What the exercise asks:
So that nothing is lost, write out all the lines below exactly.

Records:
--- START ---
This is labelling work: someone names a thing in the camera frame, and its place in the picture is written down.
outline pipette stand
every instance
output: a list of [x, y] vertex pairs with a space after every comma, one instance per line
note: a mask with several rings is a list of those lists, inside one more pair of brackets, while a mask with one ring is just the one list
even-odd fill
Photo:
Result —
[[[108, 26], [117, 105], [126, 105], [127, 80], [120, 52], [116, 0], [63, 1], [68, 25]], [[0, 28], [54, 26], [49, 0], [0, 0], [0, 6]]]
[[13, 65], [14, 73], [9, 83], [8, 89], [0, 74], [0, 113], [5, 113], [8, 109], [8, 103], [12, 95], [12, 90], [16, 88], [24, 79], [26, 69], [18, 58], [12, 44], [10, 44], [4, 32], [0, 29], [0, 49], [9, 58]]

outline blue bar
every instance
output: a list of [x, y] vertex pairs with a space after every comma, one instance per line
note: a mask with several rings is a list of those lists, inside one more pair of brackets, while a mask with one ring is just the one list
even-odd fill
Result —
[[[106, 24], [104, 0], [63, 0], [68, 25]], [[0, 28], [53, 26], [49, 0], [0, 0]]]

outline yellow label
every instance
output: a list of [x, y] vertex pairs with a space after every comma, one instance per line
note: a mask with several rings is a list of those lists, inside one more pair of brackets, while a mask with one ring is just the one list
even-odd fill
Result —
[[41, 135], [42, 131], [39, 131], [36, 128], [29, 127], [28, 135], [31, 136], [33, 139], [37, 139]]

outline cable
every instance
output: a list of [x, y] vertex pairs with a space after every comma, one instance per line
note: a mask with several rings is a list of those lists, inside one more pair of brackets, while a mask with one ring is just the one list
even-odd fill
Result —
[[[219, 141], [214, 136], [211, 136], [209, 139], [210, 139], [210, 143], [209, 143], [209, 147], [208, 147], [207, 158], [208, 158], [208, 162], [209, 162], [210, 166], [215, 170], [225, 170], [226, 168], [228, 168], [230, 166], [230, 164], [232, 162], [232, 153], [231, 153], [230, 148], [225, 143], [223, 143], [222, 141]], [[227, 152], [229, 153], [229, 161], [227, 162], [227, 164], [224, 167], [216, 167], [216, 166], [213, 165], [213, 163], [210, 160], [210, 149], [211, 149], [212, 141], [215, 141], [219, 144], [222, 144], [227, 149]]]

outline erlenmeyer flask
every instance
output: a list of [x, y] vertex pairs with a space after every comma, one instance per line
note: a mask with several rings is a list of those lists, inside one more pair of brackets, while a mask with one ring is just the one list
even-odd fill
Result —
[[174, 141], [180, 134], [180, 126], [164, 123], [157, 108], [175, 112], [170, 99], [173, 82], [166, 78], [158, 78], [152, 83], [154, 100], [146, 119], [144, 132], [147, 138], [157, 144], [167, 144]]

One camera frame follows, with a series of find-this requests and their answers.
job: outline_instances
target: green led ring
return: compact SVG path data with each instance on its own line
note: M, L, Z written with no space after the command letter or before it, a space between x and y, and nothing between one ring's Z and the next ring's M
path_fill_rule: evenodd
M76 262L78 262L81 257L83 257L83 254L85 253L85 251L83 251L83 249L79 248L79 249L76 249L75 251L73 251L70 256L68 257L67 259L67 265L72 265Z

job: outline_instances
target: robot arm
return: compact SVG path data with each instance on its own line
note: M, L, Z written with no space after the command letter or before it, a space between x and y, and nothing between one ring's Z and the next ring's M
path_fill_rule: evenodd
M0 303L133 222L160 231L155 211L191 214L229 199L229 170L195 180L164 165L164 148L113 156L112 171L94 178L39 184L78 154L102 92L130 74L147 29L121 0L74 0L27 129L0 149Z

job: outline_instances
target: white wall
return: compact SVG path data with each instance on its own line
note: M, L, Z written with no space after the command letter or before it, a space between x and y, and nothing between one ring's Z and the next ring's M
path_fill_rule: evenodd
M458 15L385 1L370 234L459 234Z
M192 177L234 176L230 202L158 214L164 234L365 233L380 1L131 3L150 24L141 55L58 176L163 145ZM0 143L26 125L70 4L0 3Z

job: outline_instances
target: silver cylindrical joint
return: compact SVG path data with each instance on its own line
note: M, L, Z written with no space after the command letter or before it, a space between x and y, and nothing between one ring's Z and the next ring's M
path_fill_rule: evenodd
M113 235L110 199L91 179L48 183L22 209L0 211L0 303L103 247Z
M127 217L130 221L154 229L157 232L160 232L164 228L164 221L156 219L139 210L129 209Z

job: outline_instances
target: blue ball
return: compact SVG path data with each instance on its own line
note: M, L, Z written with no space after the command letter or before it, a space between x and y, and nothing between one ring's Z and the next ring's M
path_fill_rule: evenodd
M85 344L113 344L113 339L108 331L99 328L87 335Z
--- END ---
Answer box:
This is labelling work: someone names a thing in the camera frame, and its place in the picture is written down.
outline pipette stand
every instance
output: a list of [x, y] vertex pairs with a space after every comma, one instance per line
note: a mask with several rings is a list of those lists, inside one more pair of brackets, while a mask with one ring is just the one list
even-odd fill
Photo:
Result —
[[[108, 26], [117, 105], [126, 105], [127, 80], [120, 52], [116, 0], [63, 1], [68, 25]], [[0, 28], [54, 26], [49, 0], [0, 0], [0, 6]]]
[[13, 65], [14, 73], [9, 83], [8, 89], [0, 74], [0, 113], [5, 113], [8, 109], [8, 103], [12, 95], [12, 90], [16, 88], [24, 79], [26, 69], [18, 58], [12, 44], [10, 44], [4, 32], [0, 29], [0, 49], [9, 58]]

outline blue bar
every instance
output: a list of [x, y] vertex pairs with a space after every comma, one instance per line
note: a mask with several rings is a list of those lists, inside one more pair of brackets, while a mask with one ring is just the one list
even-odd fill
Result —
[[[106, 24], [104, 0], [63, 0], [68, 25]], [[0, 28], [53, 26], [49, 0], [0, 0]]]

outline yellow label
every instance
output: a list of [x, y] vertex pairs with a space after every comma, one instance per line
note: a mask with several rings is a list of those lists, inside one more pair of brackets, while a mask with one ring is just the one list
even-odd fill
Result —
[[41, 135], [42, 131], [39, 131], [36, 128], [29, 127], [28, 135], [31, 136], [33, 139], [37, 139]]

outline cable
every instance
output: a list of [x, y] vertex pairs with a space after every comma, one instance per line
note: a mask with several rings is a list of those lists, inside one more pair of brackets, while a mask with one ring is just the one list
even-odd fill
Result —
[[[219, 141], [214, 136], [211, 136], [209, 139], [210, 139], [210, 143], [209, 143], [209, 147], [208, 147], [207, 158], [208, 158], [208, 162], [209, 162], [210, 166], [215, 170], [225, 170], [226, 168], [228, 168], [230, 166], [230, 164], [232, 162], [232, 153], [231, 153], [230, 148], [225, 143], [223, 143], [222, 141]], [[227, 152], [229, 153], [229, 161], [227, 162], [227, 164], [224, 167], [216, 167], [216, 166], [213, 165], [213, 163], [210, 160], [210, 149], [211, 149], [212, 141], [215, 141], [219, 144], [222, 144], [227, 149]]]

outline erlenmeyer flask
every instance
output: a list of [x, y] vertex pairs with a space after every comma, one instance per line
note: a mask with several rings is a list of those lists, inside one more pair of brackets, while a mask with one ring is just the one list
even-odd fill
Result —
[[174, 141], [180, 134], [180, 126], [164, 123], [157, 108], [175, 112], [170, 99], [173, 82], [166, 78], [158, 78], [152, 83], [154, 100], [146, 119], [144, 132], [147, 138], [157, 144], [167, 144]]

One camera frame follows, with a series of find-this requests and their answers.
job: outline_instances
target: green led ring
return: compact SVG path data with each instance on its own line
note: M, L, Z written with no space after the command letter or before it, a space between x and y, and nothing between one ring's Z and the next ring's M
path_fill_rule: evenodd
M76 262L78 262L81 257L83 257L83 254L85 253L85 251L83 251L83 249L79 248L79 249L76 249L75 251L73 251L70 256L68 257L67 259L67 265L72 265Z

job: outline_instances
target: robot arm
return: compact SVG path data with each instance on its own line
note: M, L, Z written with no space after the command letter or before it, a space between x and y, and nothing between one ring's Z and the next ring's M
path_fill_rule: evenodd
M0 303L133 222L160 231L155 211L191 214L229 199L229 170L195 180L164 165L164 148L113 156L112 171L94 178L39 184L78 154L102 92L130 74L147 29L121 0L74 0L27 129L0 149Z

job: outline_instances
target: white wall
return: compact SVG path data with each instance on its own line
note: M, L, Z written with no space after the command letter or before it, a space between x and y, and nothing between one ring's Z and the next ring's M
path_fill_rule: evenodd
M458 15L385 1L370 234L459 234Z
M192 177L234 176L230 202L158 214L164 234L365 233L380 1L131 3L150 24L141 55L58 176L163 145ZM0 143L26 125L70 4L0 3Z

job: outline_instances
target: silver cylindrical joint
return: compact SVG path data with each instance on its own line
note: M, L, Z written with no space after the command letter or before it, a space between x and y, and nothing between one ring's Z and the next ring's M
path_fill_rule: evenodd
M113 235L110 199L91 179L48 183L22 209L0 211L0 303L103 247Z
M127 217L130 221L154 229L157 232L160 232L164 228L164 221L156 219L139 210L129 209Z

job: outline_instances
target: blue ball
return: compact SVG path data with each instance on its own line
note: M, L, Z written with no space after the command letter or before it, a space between x and y, and nothing between one ring's Z and the next ring's M
path_fill_rule: evenodd
M85 344L113 344L113 339L108 331L99 328L87 335Z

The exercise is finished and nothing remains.